Exercise data:

_____

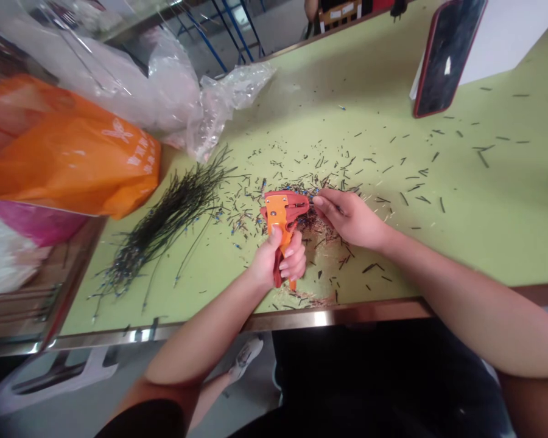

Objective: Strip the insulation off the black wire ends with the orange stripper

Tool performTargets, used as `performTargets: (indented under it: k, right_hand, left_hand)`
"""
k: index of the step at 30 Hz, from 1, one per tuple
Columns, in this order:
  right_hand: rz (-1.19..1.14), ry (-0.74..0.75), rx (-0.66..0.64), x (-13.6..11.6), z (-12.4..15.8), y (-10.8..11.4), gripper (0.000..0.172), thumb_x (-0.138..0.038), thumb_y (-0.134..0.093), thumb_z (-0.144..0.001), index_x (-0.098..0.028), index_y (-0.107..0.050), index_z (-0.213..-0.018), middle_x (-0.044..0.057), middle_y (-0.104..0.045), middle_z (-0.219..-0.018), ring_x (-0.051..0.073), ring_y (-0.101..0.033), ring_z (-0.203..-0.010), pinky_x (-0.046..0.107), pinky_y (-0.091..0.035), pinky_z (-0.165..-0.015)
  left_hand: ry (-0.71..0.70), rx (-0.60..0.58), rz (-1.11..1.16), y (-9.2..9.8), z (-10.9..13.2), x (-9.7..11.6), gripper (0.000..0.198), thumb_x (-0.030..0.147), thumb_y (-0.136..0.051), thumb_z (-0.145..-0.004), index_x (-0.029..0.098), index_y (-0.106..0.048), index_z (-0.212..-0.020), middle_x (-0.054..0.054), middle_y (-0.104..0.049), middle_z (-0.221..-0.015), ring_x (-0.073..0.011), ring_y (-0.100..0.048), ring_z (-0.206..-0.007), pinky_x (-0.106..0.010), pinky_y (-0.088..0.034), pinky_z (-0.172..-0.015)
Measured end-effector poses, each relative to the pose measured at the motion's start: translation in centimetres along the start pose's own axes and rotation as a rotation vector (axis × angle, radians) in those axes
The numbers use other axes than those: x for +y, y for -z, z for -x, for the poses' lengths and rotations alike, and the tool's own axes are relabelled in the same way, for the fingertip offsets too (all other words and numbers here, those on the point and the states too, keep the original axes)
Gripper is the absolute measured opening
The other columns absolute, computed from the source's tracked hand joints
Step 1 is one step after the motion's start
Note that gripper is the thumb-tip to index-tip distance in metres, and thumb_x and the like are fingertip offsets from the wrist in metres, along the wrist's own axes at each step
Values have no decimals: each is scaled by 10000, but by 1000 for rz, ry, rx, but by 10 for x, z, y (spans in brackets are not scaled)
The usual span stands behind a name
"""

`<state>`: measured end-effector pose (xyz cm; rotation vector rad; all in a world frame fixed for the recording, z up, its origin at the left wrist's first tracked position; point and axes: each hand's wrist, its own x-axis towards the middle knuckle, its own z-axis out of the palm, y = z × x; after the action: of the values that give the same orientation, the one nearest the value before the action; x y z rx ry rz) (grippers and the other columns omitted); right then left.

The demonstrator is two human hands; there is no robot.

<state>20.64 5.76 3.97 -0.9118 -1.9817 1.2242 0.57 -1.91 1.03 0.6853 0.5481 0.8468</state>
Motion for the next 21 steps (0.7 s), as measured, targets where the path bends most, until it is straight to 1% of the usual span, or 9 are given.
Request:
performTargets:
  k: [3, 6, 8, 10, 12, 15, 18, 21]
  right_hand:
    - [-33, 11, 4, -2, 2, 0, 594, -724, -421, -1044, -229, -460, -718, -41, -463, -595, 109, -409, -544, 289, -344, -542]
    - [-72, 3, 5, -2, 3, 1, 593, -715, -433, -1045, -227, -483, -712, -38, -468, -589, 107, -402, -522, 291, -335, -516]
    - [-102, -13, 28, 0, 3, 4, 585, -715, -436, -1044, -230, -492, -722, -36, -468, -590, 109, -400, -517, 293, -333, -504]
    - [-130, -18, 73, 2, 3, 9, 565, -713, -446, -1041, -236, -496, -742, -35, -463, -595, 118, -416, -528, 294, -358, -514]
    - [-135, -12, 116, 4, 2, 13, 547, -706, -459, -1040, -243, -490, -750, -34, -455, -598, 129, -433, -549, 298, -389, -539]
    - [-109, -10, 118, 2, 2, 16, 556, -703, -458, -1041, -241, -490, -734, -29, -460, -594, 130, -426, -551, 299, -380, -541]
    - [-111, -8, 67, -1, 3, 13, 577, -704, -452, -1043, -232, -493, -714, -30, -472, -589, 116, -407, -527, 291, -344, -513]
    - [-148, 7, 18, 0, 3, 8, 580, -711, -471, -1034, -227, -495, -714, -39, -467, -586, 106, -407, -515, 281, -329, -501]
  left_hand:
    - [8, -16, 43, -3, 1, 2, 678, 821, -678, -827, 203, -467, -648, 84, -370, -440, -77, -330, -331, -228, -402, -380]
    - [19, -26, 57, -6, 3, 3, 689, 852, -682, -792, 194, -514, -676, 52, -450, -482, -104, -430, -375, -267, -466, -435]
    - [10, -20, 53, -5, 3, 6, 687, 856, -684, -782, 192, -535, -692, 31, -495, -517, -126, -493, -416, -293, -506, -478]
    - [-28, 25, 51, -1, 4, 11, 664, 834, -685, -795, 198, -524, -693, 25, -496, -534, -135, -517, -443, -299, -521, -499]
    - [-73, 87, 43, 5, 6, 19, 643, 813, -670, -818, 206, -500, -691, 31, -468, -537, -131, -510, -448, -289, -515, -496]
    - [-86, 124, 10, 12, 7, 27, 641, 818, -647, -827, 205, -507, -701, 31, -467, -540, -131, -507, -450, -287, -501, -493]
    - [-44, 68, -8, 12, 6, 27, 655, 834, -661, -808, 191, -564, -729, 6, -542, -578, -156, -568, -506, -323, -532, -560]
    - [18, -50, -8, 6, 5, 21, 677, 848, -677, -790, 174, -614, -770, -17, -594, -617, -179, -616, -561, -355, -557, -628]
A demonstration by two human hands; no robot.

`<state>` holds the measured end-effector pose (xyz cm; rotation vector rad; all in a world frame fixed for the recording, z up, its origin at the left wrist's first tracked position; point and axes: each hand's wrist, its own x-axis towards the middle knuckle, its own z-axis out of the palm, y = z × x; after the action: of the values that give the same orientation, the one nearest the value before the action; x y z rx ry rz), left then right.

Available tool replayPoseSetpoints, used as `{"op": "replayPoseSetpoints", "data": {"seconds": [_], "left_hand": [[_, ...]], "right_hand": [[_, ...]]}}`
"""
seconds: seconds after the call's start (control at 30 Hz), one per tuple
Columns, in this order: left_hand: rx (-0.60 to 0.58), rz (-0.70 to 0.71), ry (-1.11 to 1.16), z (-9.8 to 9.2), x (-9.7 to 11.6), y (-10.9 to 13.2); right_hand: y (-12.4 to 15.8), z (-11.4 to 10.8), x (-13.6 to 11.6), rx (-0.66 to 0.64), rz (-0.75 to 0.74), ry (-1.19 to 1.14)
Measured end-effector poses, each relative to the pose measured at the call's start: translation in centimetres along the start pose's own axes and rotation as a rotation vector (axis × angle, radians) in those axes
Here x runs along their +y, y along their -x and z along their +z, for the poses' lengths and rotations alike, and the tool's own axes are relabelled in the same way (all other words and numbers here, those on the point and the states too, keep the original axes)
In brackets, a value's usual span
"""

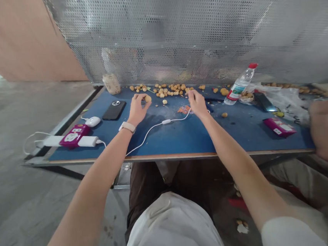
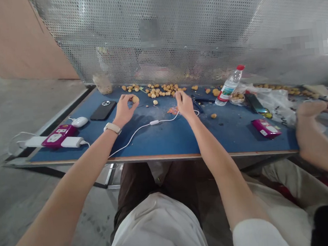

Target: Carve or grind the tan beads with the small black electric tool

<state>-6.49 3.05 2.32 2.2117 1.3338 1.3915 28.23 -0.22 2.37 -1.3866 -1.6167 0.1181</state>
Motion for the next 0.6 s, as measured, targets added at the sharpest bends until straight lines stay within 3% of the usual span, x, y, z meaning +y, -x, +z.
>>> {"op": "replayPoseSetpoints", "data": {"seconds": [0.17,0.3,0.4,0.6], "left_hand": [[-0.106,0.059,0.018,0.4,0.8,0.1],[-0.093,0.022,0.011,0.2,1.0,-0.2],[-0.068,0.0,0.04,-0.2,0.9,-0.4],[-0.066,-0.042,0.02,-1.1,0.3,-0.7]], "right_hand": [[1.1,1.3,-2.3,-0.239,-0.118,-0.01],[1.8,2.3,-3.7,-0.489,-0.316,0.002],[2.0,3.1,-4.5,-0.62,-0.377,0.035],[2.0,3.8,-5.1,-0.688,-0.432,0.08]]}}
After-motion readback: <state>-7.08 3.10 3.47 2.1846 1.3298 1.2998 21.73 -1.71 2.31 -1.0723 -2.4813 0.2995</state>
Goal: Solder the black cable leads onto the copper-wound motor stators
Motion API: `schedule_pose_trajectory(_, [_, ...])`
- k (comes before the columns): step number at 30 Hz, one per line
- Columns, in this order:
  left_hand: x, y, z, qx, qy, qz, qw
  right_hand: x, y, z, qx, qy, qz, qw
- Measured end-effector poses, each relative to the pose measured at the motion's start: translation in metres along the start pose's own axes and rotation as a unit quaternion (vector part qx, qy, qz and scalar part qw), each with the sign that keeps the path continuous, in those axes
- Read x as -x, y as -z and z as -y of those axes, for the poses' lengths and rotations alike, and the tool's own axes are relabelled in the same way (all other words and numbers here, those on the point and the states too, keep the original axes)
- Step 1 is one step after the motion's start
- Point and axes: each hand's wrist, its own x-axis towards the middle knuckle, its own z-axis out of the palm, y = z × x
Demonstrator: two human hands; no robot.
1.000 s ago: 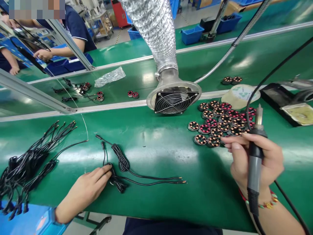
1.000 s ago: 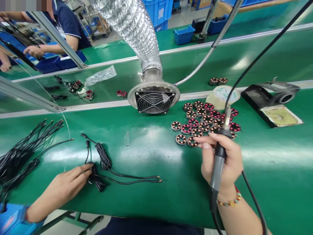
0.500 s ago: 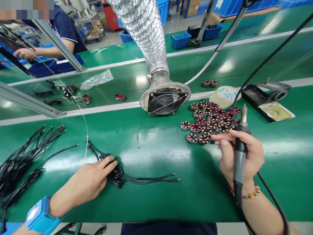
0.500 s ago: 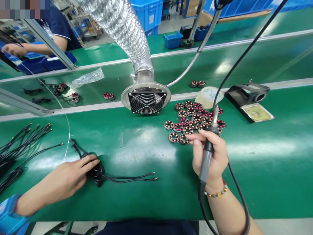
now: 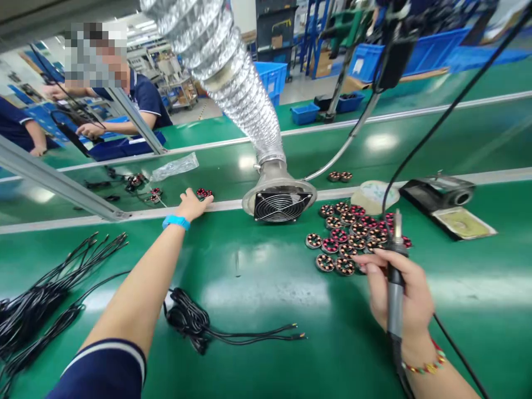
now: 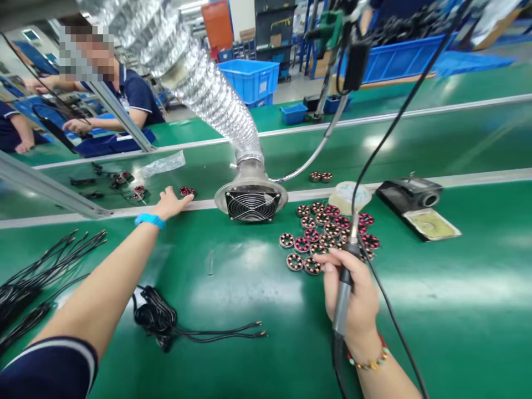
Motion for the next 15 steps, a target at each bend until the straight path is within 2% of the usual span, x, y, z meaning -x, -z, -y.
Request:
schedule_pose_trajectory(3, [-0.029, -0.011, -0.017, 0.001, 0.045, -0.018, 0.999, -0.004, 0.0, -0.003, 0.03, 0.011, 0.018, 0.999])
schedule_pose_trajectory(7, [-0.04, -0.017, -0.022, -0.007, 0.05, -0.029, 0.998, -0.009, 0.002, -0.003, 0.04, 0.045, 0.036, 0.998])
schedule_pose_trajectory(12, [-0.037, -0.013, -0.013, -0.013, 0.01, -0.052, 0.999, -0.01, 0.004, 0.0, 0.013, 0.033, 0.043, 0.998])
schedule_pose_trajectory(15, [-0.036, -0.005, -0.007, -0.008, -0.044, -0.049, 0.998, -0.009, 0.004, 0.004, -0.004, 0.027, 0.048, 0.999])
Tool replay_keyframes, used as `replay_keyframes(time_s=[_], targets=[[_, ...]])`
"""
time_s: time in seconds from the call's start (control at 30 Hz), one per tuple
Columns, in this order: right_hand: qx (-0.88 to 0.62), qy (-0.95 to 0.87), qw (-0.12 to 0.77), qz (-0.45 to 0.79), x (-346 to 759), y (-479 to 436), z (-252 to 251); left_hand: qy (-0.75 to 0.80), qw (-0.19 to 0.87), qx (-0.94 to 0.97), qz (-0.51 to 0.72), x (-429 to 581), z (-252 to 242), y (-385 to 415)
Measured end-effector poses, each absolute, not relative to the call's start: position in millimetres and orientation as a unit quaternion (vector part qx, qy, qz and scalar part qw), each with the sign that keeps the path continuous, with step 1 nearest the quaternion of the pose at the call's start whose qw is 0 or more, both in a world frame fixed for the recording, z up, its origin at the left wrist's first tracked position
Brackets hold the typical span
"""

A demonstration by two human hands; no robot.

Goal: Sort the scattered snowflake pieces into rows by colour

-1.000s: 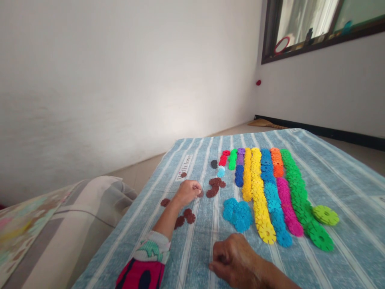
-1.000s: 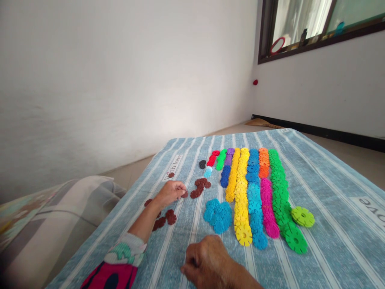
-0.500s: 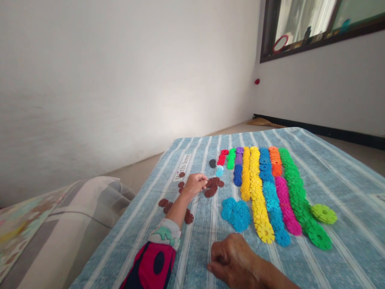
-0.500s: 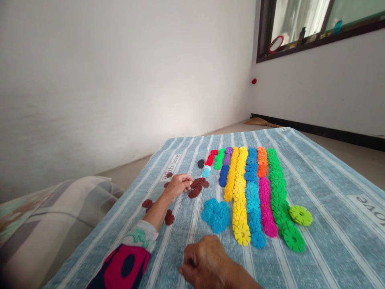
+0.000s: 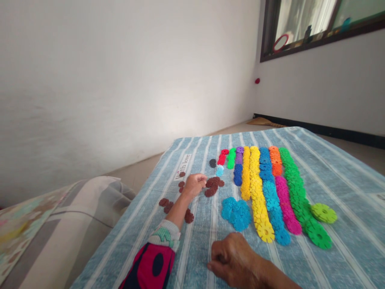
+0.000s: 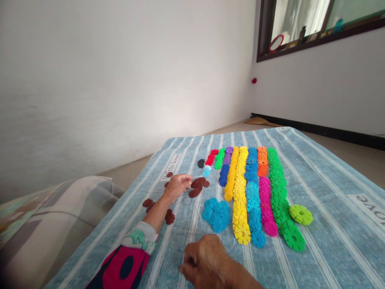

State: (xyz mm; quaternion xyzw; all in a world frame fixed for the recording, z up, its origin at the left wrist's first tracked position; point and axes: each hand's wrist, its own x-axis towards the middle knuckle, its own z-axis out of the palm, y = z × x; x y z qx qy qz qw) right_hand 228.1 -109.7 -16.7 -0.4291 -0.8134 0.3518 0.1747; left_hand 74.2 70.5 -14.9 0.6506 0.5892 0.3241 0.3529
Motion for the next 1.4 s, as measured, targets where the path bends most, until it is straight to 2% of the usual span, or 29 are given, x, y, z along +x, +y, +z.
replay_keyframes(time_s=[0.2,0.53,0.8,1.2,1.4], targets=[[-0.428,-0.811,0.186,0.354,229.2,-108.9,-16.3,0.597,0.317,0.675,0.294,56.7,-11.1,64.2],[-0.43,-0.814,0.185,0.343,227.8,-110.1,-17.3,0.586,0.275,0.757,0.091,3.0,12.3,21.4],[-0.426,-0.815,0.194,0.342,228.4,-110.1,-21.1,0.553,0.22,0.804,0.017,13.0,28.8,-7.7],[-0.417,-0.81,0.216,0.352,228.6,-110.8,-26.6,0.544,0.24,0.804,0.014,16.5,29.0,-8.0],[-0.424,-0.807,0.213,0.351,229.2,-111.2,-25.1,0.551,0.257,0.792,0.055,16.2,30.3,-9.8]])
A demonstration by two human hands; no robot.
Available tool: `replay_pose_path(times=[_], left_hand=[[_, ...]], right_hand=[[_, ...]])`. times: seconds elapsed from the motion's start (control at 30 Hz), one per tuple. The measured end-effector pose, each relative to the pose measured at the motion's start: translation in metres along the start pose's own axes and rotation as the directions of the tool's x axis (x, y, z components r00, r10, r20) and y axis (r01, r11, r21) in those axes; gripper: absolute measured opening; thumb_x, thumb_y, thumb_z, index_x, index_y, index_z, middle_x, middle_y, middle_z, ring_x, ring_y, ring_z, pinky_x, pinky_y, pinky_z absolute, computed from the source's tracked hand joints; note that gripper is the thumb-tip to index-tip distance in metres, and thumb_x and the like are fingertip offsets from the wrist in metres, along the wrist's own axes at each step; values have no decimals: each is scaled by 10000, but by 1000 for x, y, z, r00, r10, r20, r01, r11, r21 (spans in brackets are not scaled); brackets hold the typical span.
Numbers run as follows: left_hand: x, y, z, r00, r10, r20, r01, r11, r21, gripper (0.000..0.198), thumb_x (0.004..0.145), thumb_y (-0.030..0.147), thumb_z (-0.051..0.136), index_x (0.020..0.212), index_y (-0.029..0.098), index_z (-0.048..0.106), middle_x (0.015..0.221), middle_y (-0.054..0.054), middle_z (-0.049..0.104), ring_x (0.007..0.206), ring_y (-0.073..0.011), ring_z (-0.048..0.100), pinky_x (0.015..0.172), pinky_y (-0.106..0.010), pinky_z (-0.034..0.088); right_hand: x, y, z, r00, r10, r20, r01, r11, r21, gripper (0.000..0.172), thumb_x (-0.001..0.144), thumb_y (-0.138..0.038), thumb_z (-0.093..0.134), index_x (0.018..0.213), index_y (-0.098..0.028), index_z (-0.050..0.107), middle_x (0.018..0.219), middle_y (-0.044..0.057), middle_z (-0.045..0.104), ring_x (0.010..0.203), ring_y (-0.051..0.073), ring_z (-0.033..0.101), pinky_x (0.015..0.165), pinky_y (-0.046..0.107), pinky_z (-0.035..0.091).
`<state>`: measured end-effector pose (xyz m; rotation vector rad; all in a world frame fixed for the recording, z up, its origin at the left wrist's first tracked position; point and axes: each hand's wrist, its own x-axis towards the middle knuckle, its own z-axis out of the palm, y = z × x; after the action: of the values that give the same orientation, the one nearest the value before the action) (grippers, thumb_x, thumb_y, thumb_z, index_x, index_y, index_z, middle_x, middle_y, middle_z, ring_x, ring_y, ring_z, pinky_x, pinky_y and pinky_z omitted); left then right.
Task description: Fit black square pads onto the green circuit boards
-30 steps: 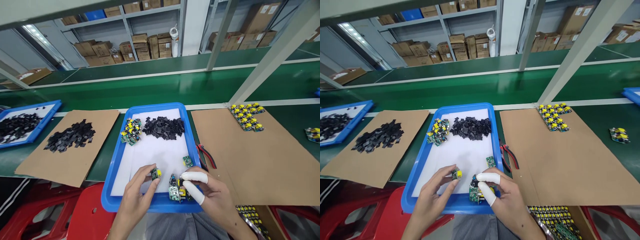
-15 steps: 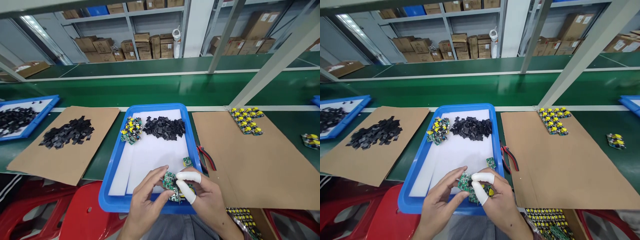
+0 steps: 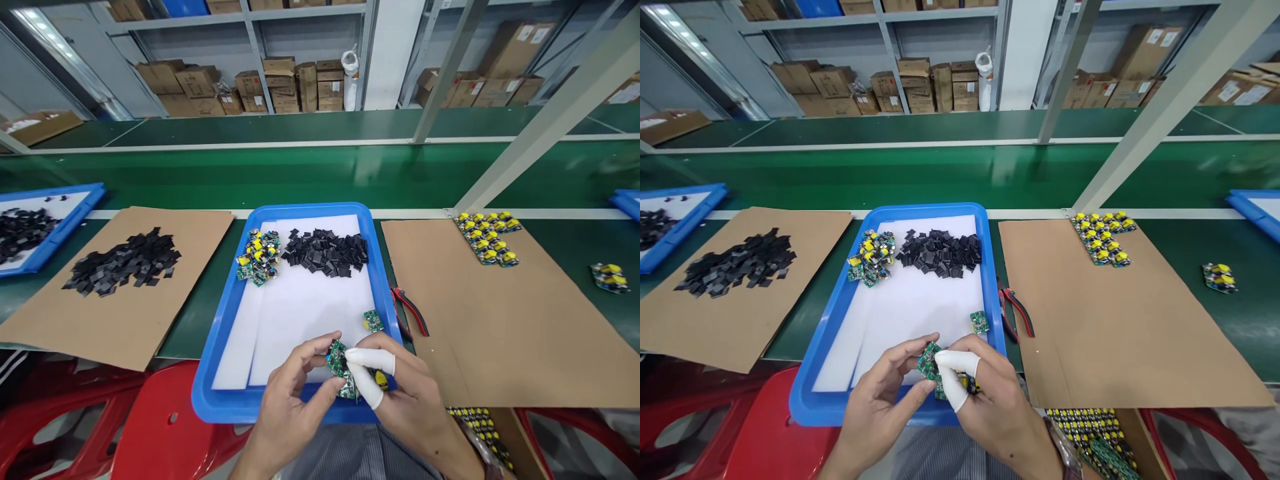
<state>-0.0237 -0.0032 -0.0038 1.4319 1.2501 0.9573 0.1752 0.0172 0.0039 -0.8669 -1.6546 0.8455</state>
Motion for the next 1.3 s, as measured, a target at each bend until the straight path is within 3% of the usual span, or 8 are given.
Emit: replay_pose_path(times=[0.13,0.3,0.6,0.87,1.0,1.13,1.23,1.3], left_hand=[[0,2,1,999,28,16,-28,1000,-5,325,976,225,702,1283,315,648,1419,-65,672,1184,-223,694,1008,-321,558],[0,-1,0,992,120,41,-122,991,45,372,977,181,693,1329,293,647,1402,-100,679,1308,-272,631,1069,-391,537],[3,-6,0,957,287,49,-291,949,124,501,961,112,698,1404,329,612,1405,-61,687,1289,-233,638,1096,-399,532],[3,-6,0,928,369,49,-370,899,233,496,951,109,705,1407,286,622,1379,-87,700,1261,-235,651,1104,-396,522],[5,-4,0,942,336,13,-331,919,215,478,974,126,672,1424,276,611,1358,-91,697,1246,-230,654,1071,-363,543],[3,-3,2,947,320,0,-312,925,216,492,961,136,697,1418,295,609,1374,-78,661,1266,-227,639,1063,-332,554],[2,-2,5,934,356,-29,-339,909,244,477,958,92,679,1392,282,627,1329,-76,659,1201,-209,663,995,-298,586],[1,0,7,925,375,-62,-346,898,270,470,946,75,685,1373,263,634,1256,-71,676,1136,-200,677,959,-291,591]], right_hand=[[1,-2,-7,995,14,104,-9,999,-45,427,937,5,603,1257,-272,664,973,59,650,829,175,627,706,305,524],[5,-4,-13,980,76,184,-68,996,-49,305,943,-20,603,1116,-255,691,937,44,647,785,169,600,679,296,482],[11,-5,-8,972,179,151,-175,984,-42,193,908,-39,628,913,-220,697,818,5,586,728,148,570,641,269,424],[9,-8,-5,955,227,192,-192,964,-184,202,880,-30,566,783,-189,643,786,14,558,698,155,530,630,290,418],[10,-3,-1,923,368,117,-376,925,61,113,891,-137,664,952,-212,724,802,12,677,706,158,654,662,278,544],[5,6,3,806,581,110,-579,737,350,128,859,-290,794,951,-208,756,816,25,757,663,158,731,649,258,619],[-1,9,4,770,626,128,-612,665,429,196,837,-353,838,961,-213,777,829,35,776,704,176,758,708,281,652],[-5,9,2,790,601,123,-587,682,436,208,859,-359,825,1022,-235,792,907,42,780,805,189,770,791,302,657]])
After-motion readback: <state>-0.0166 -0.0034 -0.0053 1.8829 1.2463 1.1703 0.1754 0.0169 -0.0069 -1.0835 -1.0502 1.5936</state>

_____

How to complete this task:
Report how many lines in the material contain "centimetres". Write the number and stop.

Answer for this exercise:
2